▶ Exercise aim: Give the total number of lines in the data below that include "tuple", and nothing else.
**** Provided records ****
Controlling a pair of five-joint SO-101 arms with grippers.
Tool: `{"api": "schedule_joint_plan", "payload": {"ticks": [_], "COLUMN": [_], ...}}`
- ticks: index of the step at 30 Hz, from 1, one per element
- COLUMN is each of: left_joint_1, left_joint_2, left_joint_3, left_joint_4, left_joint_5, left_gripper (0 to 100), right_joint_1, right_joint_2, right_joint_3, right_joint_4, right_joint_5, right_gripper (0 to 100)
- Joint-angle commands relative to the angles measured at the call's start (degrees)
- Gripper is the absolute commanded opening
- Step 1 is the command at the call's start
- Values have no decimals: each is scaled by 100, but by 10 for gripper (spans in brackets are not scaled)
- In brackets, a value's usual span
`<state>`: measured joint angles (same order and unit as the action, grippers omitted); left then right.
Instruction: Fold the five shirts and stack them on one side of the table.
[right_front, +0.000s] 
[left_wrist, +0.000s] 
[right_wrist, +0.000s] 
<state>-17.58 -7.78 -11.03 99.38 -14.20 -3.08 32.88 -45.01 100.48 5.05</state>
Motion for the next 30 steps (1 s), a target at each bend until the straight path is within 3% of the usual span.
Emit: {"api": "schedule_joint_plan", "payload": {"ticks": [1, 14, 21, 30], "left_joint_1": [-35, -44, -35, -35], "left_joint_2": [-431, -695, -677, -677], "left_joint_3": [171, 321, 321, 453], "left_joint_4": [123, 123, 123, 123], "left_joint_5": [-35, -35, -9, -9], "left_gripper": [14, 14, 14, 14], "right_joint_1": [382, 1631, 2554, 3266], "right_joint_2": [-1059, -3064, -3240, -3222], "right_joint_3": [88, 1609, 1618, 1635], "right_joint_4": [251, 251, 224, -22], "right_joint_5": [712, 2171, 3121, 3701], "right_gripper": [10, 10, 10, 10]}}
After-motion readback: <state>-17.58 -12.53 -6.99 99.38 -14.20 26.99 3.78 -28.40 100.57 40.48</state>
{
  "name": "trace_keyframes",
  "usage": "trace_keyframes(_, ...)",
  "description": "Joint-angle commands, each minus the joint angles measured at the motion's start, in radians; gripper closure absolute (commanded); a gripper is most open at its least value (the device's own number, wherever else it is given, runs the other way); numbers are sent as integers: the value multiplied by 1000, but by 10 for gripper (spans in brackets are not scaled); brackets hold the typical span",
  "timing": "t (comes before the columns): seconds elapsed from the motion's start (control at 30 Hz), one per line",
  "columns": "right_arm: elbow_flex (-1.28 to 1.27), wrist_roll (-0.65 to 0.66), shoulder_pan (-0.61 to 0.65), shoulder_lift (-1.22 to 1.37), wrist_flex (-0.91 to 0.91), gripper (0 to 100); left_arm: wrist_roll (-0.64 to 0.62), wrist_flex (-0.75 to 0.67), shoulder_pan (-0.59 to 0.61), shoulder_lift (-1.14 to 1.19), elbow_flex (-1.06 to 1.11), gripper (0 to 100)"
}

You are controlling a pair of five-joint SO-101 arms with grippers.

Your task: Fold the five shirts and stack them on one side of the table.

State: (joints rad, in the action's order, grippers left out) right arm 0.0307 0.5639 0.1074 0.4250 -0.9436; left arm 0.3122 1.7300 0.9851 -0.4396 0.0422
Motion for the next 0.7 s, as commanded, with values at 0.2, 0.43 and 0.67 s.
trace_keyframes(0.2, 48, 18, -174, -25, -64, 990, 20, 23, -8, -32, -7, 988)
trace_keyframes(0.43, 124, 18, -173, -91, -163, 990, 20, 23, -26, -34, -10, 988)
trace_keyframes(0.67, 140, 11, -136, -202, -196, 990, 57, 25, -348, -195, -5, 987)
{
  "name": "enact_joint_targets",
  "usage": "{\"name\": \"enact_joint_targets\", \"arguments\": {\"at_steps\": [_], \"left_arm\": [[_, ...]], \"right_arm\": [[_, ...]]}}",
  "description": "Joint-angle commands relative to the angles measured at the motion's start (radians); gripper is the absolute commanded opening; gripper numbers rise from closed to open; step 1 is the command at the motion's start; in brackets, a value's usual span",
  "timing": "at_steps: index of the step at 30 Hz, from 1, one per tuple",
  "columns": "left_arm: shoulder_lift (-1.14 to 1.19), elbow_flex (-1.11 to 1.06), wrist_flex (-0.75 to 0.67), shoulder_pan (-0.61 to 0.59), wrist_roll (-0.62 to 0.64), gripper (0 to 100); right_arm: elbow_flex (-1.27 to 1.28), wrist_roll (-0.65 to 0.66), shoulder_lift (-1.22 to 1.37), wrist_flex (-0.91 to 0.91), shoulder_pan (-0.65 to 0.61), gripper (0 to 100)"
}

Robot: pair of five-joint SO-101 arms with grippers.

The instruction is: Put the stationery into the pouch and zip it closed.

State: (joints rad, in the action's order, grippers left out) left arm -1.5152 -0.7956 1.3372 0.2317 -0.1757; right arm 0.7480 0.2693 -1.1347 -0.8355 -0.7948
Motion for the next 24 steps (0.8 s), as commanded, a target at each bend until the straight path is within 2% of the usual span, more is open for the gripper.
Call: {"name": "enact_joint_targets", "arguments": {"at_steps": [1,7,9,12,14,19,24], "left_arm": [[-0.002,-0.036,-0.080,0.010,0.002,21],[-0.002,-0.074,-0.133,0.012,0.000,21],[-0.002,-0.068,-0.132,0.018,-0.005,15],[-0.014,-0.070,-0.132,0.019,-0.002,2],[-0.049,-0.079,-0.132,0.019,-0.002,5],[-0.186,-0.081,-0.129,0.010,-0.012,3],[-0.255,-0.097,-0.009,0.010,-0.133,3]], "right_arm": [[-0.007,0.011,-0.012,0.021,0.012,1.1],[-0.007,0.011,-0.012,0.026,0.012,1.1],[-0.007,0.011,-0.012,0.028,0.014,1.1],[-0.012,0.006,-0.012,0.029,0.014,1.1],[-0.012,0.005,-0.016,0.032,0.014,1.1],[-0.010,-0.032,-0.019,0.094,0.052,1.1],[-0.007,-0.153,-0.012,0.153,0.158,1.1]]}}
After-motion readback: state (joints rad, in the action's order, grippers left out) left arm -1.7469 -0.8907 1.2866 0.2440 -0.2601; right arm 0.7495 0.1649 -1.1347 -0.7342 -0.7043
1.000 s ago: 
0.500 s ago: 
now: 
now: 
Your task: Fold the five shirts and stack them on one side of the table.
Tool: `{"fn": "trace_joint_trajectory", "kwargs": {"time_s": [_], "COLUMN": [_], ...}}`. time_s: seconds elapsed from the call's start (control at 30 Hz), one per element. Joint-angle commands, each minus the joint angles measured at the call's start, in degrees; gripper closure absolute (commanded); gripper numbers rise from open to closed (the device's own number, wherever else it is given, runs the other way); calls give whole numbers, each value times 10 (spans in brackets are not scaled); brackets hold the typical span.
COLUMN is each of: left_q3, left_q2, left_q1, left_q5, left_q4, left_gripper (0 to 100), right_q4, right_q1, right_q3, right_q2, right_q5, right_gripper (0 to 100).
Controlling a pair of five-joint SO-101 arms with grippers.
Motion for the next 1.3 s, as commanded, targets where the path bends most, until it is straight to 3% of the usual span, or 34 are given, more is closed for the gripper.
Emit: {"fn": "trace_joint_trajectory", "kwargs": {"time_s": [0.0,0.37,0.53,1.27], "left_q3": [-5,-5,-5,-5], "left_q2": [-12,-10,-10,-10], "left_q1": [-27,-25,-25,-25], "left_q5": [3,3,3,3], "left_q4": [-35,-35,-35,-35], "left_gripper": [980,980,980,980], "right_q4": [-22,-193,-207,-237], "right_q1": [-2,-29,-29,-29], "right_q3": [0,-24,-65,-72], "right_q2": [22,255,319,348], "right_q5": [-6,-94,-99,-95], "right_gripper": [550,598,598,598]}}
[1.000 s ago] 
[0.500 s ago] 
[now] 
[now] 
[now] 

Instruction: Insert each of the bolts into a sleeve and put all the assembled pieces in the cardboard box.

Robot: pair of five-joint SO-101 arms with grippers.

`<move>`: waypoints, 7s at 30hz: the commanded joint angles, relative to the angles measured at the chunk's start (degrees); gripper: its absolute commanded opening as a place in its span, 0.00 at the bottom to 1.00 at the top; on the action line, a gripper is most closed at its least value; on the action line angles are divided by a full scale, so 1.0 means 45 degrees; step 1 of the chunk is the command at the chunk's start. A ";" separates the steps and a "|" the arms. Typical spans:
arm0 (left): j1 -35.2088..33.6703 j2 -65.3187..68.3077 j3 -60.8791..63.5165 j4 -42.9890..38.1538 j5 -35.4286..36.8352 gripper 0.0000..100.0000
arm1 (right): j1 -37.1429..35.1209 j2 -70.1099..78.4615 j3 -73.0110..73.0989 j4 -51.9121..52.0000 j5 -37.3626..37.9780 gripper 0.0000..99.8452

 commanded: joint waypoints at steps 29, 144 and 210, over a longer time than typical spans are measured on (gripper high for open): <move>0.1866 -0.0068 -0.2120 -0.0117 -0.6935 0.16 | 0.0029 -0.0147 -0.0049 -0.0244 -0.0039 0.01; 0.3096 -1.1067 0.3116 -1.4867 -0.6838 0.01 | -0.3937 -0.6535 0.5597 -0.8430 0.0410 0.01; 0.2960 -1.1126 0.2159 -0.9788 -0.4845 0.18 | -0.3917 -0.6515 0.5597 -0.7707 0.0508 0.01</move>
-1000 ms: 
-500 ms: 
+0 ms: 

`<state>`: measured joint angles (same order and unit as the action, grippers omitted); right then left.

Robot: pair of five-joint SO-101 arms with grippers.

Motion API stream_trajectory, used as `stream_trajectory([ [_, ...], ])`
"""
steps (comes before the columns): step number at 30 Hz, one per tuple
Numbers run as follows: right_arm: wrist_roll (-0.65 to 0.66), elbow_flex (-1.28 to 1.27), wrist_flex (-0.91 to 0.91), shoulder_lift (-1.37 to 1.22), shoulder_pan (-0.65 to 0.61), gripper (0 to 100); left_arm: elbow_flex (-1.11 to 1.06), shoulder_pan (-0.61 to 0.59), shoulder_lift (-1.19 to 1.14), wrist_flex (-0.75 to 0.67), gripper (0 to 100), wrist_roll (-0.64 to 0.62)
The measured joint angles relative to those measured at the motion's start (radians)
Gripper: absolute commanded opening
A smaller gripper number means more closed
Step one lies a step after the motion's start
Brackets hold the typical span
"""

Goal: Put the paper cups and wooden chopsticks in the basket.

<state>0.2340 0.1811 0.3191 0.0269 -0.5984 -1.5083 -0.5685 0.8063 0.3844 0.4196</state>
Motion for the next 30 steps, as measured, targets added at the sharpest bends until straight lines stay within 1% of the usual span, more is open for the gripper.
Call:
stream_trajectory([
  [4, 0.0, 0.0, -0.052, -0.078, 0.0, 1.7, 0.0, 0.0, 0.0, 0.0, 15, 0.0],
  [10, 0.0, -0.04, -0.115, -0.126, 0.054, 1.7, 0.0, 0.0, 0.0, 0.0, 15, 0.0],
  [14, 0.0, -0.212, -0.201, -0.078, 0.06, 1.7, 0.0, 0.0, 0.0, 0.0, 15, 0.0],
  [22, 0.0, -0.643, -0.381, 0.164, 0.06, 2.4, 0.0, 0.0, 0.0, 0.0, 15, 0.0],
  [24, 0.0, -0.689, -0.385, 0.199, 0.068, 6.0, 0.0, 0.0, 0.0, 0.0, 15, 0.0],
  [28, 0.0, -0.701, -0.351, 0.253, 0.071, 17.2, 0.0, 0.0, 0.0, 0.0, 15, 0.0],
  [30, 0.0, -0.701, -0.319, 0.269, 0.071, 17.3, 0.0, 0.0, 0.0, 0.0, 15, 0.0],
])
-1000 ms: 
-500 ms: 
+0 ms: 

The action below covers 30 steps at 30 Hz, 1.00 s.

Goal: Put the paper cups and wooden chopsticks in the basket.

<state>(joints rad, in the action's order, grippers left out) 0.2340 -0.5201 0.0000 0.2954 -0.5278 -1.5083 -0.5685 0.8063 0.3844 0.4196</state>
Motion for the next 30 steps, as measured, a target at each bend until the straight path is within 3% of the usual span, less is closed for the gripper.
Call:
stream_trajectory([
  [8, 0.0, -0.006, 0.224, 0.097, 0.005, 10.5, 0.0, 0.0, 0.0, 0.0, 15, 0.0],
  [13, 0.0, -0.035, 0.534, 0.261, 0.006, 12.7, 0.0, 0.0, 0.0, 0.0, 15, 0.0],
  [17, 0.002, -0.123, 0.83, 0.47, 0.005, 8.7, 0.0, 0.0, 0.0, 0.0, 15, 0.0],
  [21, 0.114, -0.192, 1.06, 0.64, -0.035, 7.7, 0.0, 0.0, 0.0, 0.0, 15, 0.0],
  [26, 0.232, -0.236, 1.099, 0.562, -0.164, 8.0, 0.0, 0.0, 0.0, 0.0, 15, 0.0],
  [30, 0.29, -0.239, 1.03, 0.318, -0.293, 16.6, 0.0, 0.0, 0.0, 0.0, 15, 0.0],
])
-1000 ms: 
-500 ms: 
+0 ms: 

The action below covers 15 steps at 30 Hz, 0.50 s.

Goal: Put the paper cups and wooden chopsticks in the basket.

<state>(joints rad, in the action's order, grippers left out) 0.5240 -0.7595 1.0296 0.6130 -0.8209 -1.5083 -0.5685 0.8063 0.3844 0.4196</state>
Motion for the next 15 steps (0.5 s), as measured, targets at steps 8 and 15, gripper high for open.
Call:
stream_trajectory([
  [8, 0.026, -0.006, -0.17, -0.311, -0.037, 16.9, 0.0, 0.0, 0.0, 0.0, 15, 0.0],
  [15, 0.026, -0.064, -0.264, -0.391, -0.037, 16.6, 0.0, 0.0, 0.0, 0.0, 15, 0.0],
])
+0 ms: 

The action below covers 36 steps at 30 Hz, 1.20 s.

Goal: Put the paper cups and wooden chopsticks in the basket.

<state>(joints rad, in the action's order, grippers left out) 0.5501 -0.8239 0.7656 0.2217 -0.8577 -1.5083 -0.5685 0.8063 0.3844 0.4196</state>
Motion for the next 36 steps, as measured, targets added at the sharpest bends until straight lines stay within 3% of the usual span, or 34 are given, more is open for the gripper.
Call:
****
▶ Result of the exercise: 2